One of Australia's leading technology companies needed to feed their in-house AI models with clean, real-time, consent-aware behavioural data - across 6 markets, web, app and backend services. We architected and delivered one of the most complex Tealium rollouts in APAC, built specifically to integrate with their proprietary AI infrastructure.
Replace a fragmented GTM + Segment implementation with a single, governed, real-time data backbone - and integrate it natively with the client's AI inference layer.
Bi-directional: events stream from Tealium into the AI stack in under a second, and model outputs flow back into AudienceStream as live attributes used for activation.
Six privacy regimes, zero-tolerance for downtime and a production AI stack already dependent on the legacy data pipe during the entire migration window.
Single source of truth for client-side tagging across web and app. Consolidated 40+ vendor tags behind a normalised data layer with strict naming conventions and a versioned extension library.
Server-side event collection from web, mobile SDKs and backend services. Real-time fan-out to vendor endpoints, the client's AI inference layer, BigQuery and Snowflake - with per-destination transformations.
Real-time visitor stitching across devices and channels. Audience attributes computed on the fly from 80+ enrichments, then fed back into the AI model and out to activation endpoints.
Bi-directional connector between Tealium and the client's in-house AI stack - sub-second event delivery in, model scores and predicted segments back out into AudienceStream as live attributes.
OneTrust integrated with Tealium Consent Manager. Per-region purpose mapping (GDPR, CCPA, Australian Privacy Act), consent state propagated server-side to every downstream destination.
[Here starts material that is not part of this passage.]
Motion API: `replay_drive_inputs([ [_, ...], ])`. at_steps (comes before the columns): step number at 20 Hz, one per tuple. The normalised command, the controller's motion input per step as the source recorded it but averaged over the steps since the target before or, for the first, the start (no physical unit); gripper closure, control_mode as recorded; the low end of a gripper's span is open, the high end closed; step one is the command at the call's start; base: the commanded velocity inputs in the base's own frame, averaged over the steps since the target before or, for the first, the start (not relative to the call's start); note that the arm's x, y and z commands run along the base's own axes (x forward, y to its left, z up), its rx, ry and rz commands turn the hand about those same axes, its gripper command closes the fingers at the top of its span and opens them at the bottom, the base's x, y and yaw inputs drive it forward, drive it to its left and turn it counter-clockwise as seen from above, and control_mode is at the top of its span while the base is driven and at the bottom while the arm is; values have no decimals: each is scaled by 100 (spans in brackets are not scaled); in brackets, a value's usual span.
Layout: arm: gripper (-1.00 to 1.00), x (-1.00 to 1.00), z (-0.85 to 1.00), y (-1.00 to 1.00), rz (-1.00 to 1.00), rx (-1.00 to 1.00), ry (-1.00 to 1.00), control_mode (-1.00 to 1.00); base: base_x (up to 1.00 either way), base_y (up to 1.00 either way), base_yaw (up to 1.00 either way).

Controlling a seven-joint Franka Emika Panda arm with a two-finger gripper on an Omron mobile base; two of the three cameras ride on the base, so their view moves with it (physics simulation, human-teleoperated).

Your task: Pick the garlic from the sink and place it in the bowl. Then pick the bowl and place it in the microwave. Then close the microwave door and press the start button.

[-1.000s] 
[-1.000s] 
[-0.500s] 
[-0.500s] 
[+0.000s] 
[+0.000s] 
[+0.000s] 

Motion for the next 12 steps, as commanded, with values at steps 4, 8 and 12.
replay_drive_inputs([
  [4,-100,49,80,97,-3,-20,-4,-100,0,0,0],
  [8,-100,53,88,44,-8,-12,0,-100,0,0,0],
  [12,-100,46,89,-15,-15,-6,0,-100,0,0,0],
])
Custom Datadog dashboards on EventStream throughput, vendor delivery success, schema-validation failures and AI-pipeline lag. PagerDuty alerts on anomaly detection per event class.
Audited every existing tag, event and destination. Designed a normalised, versioned data layer with a strict JSON schema, mapped to the AI team's feature requirements.
Stood up Tealium iQ, EventStream and AudienceStream in a sandbox profile alongside the legacy stack. Built every connector, extension and audience in code (Tealium API + Git) for reviewability.
Built the bi-directional connector to the client's AI stack - EventStream → model in, model scores → AudienceStream attributes out. Validated end-to-end latency under 800ms p95.
Ran the new pipeline in shadow alongside legacy for 3 weeks. Reconciled events at 99.97% parity before cutover. Automated regression tests on every tag deployment.
Region-by-region cutover with traffic-mirroring and instant rollback. Trained the client's analytics, AI and marketing teams on the new governance model and runbooks.
300+ events were unified behind a single governed schema. End-to-end event-to-AI latency dropped 70% (from multi-second batch to sub-second streaming). The AI team reported a 3× improvement in input data quality, directly improving model precision on key personalisation tasks. Tag governance and QA time fell 55%, and the client now ships new marketing tags and AI features in days rather than weeks - without compromising consent or compliance in any of the 6 markets.